RE: I18N-ISSUE-246: Clarify character encoding behavior when calculating storage size [ITS-20] from Yves Savourel on 2013-02-27 (www-international@w3.org from January to March 2013)

From: Yves Savourel <ysavourel@enlaso.com>
Date: Wed, 27 Feb 2013 05:50:16 -0700
To: "'Norbert Lindenberg'" <w3@norbertlindenberg.com>
CC: <public-multilingualweb-lt-comments@w3.org>, "'www-international'" <www-international@w3.org>
Message-ID: <007401ce14e8$ff327c70$fd977550$@com>

Hi Norbert,

>> Note also that we have no way to check conformance of the 
>> applications using the ITS data for such mandatory support: ITS processors 
>> just pass the data along, they don't act on them 
>> (in the case of this data category).
>
> So who does actually act if a string is too long to fit into the 
> specified storage?

There is certainly the case of applications that do process ITS markup and apply it to the content directly: For example a JavaScript in an HTML5 page. But there are also applications that use an ITS processor to feed the content and the ITS information to a distinct system where the information is then applied. They correspond, for example, to the "Localization Workflow Managers" described in the "potential users of ITS"[1].

So I think it's important to make the distinction between the 'ITS processor' which act on the markup, and the 'consumer of ITS information' (for lack of a better name) that applies the ITS information.
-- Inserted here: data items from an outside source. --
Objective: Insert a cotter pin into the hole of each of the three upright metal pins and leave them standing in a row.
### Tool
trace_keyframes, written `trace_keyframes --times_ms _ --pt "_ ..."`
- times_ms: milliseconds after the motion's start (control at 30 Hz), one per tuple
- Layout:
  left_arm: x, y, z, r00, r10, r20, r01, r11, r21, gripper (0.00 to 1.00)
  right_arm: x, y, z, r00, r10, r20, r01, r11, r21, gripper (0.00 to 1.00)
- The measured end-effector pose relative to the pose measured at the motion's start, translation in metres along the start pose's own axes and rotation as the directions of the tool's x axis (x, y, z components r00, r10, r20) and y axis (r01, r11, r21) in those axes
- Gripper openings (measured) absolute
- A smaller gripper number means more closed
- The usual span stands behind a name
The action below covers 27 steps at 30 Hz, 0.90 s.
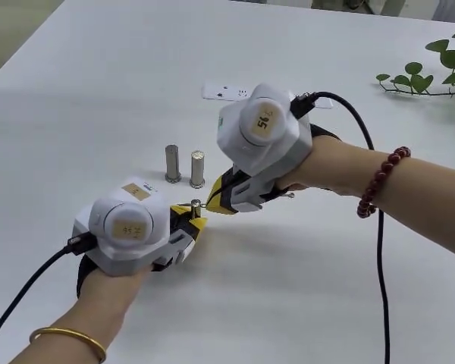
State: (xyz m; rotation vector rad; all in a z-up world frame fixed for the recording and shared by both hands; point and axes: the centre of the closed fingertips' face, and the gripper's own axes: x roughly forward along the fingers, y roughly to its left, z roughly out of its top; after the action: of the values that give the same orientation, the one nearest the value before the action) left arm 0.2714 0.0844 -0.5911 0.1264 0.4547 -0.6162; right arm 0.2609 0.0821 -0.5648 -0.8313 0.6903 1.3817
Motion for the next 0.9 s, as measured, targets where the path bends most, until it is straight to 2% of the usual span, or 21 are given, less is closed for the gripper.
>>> trace_keyframes --times_ms 133,300,400,533,733,900 --pt "0.0 0.0 0.0 1.0 0.004 0.001 -0.004 1.0 0.003 0.06 -0.002 -0.002 0.001 0.9999 -0.001 0.014 0.001 0.999 0.035 0.0" --pt "-0.001 0.001 0.0 0.9999 0.012 -0.001 -0.012 1.0 0.014 0.06 -0.007 -0.006 -0.006 0.9996 -0.028 0.011 0.027 0.997 0.079 0.08" --pt "-0.001 0.003 0.0 0.9999 0.008 0.012 -0.008 1.0 -0.017 0.05 -0.011 -0.007 -0.006 0.9988 -0.04 0.029 0.036 0.992 0.12 0.11" --pt "0.0 0.007 0.001 0.9999 0.011 0.001 -0.011 1.0 0.008 0.05 -0.016 -0.011 -0.008 0.9975 -0.054 0.046 0.046 0.986 0.158 0.13" --pt "-0.002 0.014 0.0 0.9999 0.013 -0.002 -0.013 1.0 0.017 0.05 -0.02 -0.022 -0.01 0.9904 -0.11 0.083 0.09 0.972 0.215 0.15" --pt "-0.003 0.022 0.0 0.9998 0.019 -0.003 -0.019 1.0 0.017 0.06 -0.023 -0.028 -0.01 0.9804 -0.136 0.143 0.088 0.949 0.303 0.17"
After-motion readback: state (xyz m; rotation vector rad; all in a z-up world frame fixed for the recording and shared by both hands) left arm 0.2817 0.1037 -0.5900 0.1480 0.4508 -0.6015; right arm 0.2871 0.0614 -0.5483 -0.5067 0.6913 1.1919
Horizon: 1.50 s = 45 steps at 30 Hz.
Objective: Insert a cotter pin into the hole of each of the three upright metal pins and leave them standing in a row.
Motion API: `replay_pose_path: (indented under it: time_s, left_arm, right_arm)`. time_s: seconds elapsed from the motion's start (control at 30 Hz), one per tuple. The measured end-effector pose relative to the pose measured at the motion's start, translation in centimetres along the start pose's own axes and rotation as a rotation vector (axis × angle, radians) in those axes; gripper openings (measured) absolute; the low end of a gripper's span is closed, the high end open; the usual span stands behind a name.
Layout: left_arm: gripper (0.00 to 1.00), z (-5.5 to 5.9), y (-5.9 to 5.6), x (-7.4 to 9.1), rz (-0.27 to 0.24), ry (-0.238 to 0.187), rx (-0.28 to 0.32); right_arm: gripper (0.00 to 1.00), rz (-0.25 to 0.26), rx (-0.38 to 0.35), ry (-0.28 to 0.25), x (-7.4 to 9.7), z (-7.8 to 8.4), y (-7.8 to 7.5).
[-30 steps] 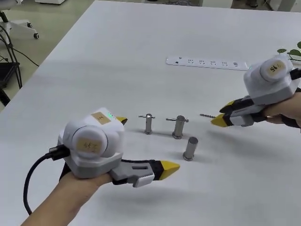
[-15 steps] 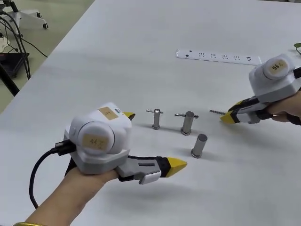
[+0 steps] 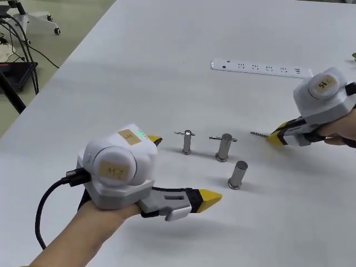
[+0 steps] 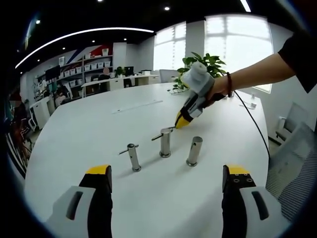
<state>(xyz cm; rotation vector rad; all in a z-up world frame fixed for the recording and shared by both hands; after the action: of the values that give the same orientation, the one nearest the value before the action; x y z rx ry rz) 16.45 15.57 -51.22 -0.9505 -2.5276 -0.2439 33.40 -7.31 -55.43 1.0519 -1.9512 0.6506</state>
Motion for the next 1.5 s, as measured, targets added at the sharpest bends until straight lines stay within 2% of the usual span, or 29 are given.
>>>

Both can be the same application, but they may also be separate ones.

This means a storage-size constraint can be applied completely outside the original XML/HTML5 document with tools that have no relations with the ITS processor itself, or with XML/HTML5 for that matter. Examples of such applications are localization quality checking tools (like CheckMate, XBench, QA-Distiller, etc.)

This is why, from my viewpoint, requiring the 'consumer of ITS information' to support UTF-8 is not important. And I was looking at the case for consumers that don't have a need for UTF-8, and whether we should really foist on them such a requirement.

To answer your question "Do you really want to let systems that can represent less than 1% of Unicode advertise themselves as ITS 2.0 conformant?": Why not? If the context where they are utilized is using only 1% of Unicode, why should they be forced to support more? I see many customers that never work outside of Latin-1.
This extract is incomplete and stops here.